I have nothing to say (I have so much, so, so much inside).

I was lying in bed. I felt the soft vibrations against my pillow from the music humming out of my computer. The lights were off, my eyes were closed.

Time ticks slowly by. Ticks, ticks. What time is it now? Does it matter? I'm still here.

I'm crushed. I detest reality. My mind was racing. When will my dreamworld come alive? Thinking about it surely won't make it come any quicker. Ticks, ticks, ticks.

I wish that I could forever live in the book of my own writing. Ah, the loveliness. I just can’t wait for my life to wane into darkness and oblivion. I will be forgotten soon, make no mistake.

Suddenly, I felt something echoing in the room. I tried to focus. I felt a swollen pulse breathing life into my ears. Is that my heart?

Why do you enter my mind every night?
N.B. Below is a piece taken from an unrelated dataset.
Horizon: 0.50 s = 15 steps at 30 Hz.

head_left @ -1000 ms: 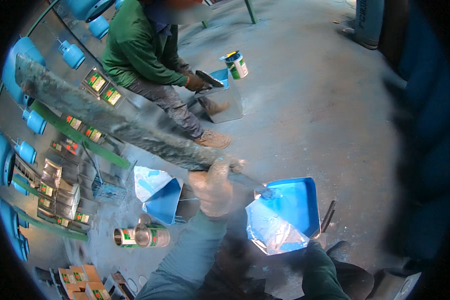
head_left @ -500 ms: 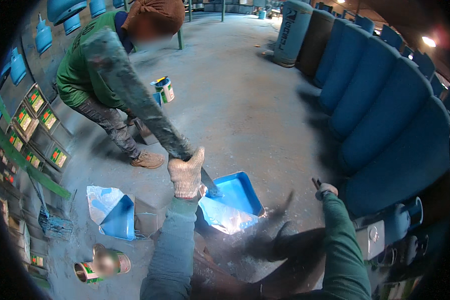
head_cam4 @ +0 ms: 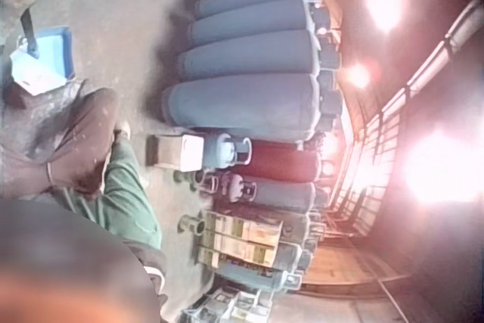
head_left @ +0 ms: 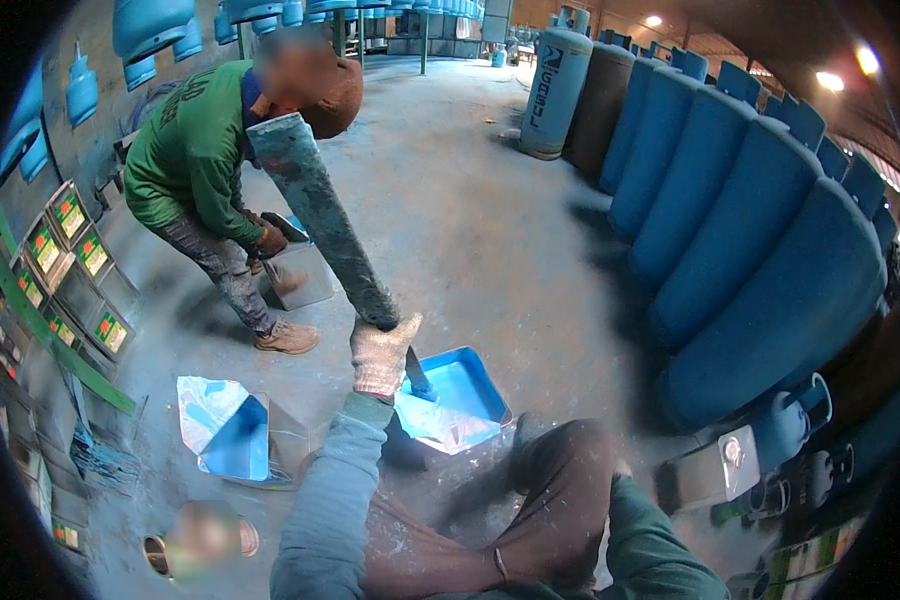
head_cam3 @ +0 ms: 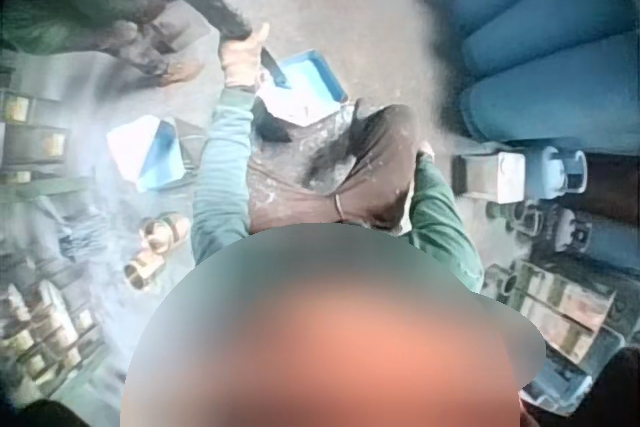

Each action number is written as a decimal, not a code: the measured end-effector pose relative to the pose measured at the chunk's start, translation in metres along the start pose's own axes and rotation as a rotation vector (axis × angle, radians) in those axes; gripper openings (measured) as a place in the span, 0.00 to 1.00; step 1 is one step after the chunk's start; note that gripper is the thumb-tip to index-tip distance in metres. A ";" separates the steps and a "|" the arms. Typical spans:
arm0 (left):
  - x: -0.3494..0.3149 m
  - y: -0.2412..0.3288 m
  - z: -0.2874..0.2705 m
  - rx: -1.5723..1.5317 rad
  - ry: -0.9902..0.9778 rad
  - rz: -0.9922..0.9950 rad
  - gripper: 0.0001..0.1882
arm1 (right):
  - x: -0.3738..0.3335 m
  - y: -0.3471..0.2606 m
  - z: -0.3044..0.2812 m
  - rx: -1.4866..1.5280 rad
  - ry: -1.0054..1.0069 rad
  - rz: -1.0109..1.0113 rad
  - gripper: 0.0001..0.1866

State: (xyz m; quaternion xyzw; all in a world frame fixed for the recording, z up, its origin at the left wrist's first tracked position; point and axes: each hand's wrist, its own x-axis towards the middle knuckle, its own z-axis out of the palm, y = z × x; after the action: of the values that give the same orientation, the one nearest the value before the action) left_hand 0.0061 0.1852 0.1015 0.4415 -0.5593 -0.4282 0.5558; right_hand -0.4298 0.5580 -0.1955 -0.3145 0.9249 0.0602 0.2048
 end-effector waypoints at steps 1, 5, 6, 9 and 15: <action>-0.002 0.001 0.002 0.039 0.003 0.001 0.25 | 0.002 -0.017 -0.014 -0.074 0.093 -0.088 0.17; -0.005 -0.003 0.024 0.077 -0.064 0.013 0.24 | 0.011 -0.151 -0.168 0.880 0.646 -0.291 0.19; -0.009 -0.007 0.029 0.117 -0.107 -0.034 0.24 | -0.004 -0.184 -0.214 0.928 0.590 -0.531 0.23; -0.017 -0.022 0.049 0.296 -0.259 -0.146 0.30 | -0.079 -0.294 -0.311 1.387 0.259 -1.063 0.34; -0.028 -0.073 0.083 0.153 -0.418 -0.070 0.33 | -0.173 -0.389 -0.367 1.293 0.086 -1.286 0.31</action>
State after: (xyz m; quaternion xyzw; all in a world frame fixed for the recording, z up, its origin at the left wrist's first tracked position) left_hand -0.0761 0.1931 0.0224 0.4034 -0.6775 -0.4857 0.3774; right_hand -0.1951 0.2572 0.2164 -0.5951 0.4318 -0.6075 0.3005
Do I want you, do I want you? Ticks, ticks, ticks. I know when I see you again I'll be torn apart.

I jumped from situation to situation through my mind. How could I have done this better, where was my mistake here, was this the best choice? Vanish, vanish, I say! Thinking of you won't do me any good. Do I need any good? I raise my head and readjust the pillow, seeking a colder, more refreshing side.

I know how the world treats you. I wish I could take the pain away. I wonder if you ever wish these same miracles for me. Does it matter, though? Ticks; the clocks, they tick. A bad day only leaves me more time to sulk in my own grief. More time well spent, I say.

The shadows of the morning began to age inside my room. Another night spent up. Another night thinking. I detest reality, dreamworld. Where are you? I'm so hurt inside. All I can hope is that you remember me.
By Calvin

2 comments:

The Biggest Lie said...

ahh, i feel this way all the time!
its 4AM and ive felt that way all night...
waiting for "the shadows of the morning beginning to age"....love the line.

Calvin said...

:) Thanks for the comment!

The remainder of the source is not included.